Le magazine Closer a en outre été condamné par le tribunal de grande instance (TGI) de Nanterre (Hauts-de-Seine) à publier le jugement en couverture de son prochain numéro et à rembourser 3.000 euros de frais de procédure à Mme Ferrari. "Esperons qu'il ne fasse
Sous le titre "la folle rumeur...", Closer avait évoqué sur deux pages dans son numéro du 1er au 9 décembre 2007 les "on dit" de la presse étrangère sur une "love affair entre Laurence Ferrari et le premier des Français".
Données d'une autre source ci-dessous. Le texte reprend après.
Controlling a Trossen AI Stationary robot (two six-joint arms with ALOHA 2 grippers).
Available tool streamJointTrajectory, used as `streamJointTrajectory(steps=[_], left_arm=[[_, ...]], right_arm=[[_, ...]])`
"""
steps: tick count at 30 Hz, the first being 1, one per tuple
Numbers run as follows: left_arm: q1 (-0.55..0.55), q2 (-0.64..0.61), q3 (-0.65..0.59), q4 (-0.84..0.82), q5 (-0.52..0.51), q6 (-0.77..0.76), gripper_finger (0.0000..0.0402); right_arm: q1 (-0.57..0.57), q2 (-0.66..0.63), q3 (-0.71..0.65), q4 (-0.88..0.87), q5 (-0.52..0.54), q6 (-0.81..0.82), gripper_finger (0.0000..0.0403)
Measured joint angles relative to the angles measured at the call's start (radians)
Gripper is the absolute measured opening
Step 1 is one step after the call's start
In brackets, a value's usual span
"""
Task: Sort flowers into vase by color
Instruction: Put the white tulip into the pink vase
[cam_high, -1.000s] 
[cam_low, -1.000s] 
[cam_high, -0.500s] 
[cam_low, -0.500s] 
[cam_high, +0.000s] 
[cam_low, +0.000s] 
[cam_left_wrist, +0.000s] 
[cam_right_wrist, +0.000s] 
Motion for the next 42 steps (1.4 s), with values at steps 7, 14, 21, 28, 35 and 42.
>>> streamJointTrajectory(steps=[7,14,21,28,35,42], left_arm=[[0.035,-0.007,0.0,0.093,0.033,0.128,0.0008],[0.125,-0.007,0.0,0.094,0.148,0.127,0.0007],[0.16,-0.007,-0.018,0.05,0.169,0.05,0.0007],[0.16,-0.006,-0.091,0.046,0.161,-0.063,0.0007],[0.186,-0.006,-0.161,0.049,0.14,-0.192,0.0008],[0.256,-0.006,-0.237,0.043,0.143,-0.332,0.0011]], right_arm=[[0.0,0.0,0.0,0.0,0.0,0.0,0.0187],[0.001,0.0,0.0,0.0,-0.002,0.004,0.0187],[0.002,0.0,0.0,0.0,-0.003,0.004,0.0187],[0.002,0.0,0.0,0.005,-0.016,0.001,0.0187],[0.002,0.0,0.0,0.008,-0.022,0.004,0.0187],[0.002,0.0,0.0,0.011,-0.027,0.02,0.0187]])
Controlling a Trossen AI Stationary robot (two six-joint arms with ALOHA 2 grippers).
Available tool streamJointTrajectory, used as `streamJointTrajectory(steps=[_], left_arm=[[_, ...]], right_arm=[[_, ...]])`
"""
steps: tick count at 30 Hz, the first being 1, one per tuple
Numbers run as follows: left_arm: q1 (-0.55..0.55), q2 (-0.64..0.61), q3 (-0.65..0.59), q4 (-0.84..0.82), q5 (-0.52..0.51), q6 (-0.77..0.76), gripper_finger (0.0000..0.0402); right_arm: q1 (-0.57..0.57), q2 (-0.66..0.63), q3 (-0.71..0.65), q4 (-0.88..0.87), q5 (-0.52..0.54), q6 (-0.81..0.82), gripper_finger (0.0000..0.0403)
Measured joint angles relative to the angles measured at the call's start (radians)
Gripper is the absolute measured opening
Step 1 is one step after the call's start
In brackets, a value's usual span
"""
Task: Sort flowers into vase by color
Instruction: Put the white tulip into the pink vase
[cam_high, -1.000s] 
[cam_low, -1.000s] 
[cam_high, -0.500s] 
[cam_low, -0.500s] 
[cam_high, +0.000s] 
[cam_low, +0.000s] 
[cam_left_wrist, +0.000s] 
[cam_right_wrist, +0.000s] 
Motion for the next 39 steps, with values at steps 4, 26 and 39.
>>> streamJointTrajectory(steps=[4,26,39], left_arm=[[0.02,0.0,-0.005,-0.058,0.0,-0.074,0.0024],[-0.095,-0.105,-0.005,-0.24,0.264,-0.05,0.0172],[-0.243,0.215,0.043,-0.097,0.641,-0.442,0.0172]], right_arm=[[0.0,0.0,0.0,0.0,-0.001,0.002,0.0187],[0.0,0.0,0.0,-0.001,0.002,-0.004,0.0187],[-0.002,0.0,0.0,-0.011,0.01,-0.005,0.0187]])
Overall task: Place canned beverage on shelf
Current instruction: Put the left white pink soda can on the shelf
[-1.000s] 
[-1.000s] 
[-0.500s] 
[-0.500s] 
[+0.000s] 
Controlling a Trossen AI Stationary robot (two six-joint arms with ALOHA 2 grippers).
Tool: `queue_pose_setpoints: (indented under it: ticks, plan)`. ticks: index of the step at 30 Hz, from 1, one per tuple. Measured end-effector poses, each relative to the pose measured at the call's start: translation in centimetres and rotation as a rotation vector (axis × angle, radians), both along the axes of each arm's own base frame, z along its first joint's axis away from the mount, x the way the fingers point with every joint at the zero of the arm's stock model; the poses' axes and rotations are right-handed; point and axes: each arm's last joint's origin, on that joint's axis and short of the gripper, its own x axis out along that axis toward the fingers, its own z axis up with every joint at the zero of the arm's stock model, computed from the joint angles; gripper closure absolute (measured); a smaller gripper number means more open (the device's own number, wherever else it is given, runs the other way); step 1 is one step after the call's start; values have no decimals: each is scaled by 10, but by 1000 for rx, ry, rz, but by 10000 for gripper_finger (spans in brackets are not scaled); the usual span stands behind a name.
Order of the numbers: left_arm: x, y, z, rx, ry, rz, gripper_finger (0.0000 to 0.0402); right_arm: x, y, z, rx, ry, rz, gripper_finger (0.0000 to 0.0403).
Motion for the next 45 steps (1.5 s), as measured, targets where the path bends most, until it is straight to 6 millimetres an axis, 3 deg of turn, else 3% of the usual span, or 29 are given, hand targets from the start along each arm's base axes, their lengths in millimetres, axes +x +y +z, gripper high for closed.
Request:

Après avoir énuméré la série de médias britanniques, italiens ou belges ayant évoqué le sujet, et sans se prononcer clairement sur le crédit à y accorder, l'auteur de l'article ajoutait: "c'est vrai qu'on se dit qu'une femme telle que Laurence Ferrari ne peut pas rester seule très longtemps".
Closer avait consacré une partie de sa Une et son éditorial à l'affaire.
Mai la 1ère chambre civile du TGI a jugé que la reproduction d'articles venant de l'étranger "participe de l'atteinte au droit de Laurence Ferrari au respect de sa vie privée dès lors que leur reprise n'est pas susceptible de participer à un débat d'intérêt général sur lequel le public devrait être légitimement informé"
Laurence Ferrari poursuit pour les mêmes motifs le site internet Metro.fr devant le TGI de Nanterre. Le jugement de ce procès, qui a eu lieu mercredi, a été mis en délibéré au 17 janvier.